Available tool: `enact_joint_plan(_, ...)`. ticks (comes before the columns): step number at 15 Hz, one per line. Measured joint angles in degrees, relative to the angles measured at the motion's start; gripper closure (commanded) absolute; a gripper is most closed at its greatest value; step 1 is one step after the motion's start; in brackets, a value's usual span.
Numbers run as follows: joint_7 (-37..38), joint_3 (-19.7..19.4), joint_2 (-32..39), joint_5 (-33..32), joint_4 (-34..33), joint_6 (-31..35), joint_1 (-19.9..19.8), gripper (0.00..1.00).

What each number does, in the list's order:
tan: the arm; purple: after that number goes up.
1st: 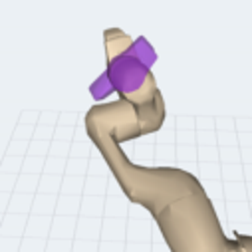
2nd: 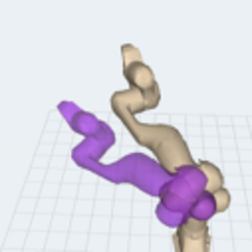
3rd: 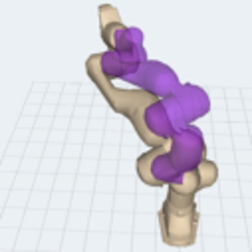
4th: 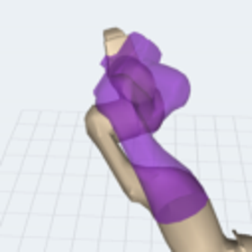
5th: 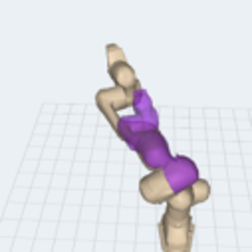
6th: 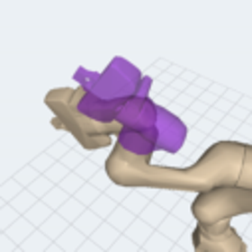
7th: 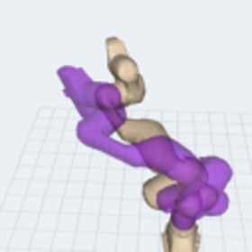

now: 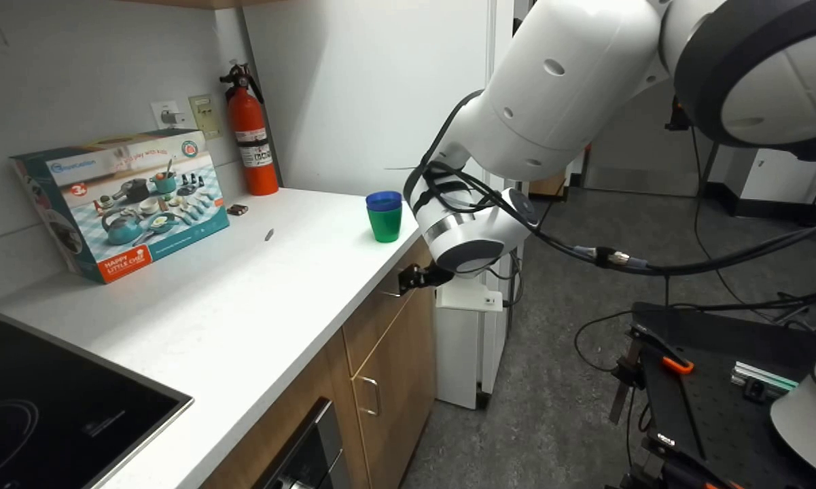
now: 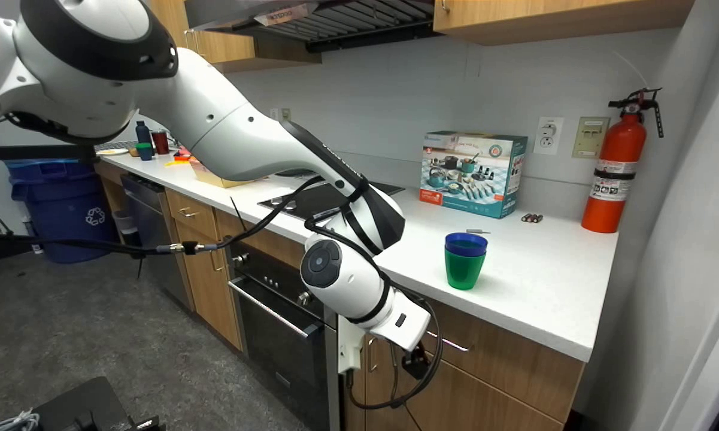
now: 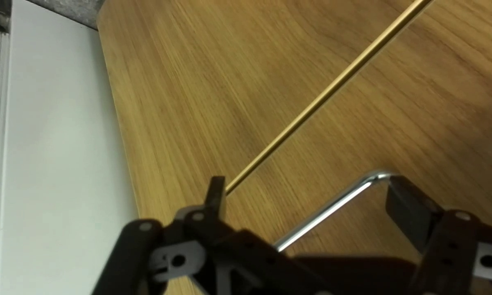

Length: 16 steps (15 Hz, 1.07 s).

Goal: Open the drawer

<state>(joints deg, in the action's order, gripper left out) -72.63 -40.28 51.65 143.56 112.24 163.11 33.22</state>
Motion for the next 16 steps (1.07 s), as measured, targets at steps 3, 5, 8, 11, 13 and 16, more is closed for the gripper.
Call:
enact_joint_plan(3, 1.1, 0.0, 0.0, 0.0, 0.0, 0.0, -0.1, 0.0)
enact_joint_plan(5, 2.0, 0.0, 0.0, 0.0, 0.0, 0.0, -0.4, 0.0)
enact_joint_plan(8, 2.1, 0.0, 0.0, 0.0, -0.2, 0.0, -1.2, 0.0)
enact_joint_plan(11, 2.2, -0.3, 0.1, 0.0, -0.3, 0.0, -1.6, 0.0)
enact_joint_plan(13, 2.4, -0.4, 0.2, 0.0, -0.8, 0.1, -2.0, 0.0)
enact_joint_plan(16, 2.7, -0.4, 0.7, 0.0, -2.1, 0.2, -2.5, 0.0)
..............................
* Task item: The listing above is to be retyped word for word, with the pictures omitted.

* Solution to this problem:
Available tool: `enact_joint_plan(_, ...)`. ticks (comes before the columns): step number at 15 Hz, one per line. Measured joint angles in degrees, relative to the angles measured at the motion's start; gripper closure (commanded) absolute; a gripper is most closed at its greatest value; step 1 is one step after the motion's start; in brackets, a value's usual span.
Numbers run as follows: joint_7 (-37..38), joint_3 (-19.7..19.4), joint_2 (-32..39), joint_5 (-33..32), joint_4 (-34..33), joint_6 (-31..35), joint_1 (-19.9..19.8), gripper (0.00..1.00).

What each number does, in the list's order:
tan: the arm; purple: after that number goes up.
1st: 
2nd: 
3rd: 
4th: 
5th: 
6th: 
7th: 

now: 
now: 
now: 

Length: 16 steps (15 Hz, 1.07 s).

Goal: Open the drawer

<state>(joints deg, in the action's order, gripper left out) -72.63 -40.28 51.65 143.56 112.24 163.11 33.22</state>
Motion for the next 16 steps (1.07 s), as measured, targets at steps 3, 5, 8, 11, 13 and 16, more is closed for the gripper.
Call:
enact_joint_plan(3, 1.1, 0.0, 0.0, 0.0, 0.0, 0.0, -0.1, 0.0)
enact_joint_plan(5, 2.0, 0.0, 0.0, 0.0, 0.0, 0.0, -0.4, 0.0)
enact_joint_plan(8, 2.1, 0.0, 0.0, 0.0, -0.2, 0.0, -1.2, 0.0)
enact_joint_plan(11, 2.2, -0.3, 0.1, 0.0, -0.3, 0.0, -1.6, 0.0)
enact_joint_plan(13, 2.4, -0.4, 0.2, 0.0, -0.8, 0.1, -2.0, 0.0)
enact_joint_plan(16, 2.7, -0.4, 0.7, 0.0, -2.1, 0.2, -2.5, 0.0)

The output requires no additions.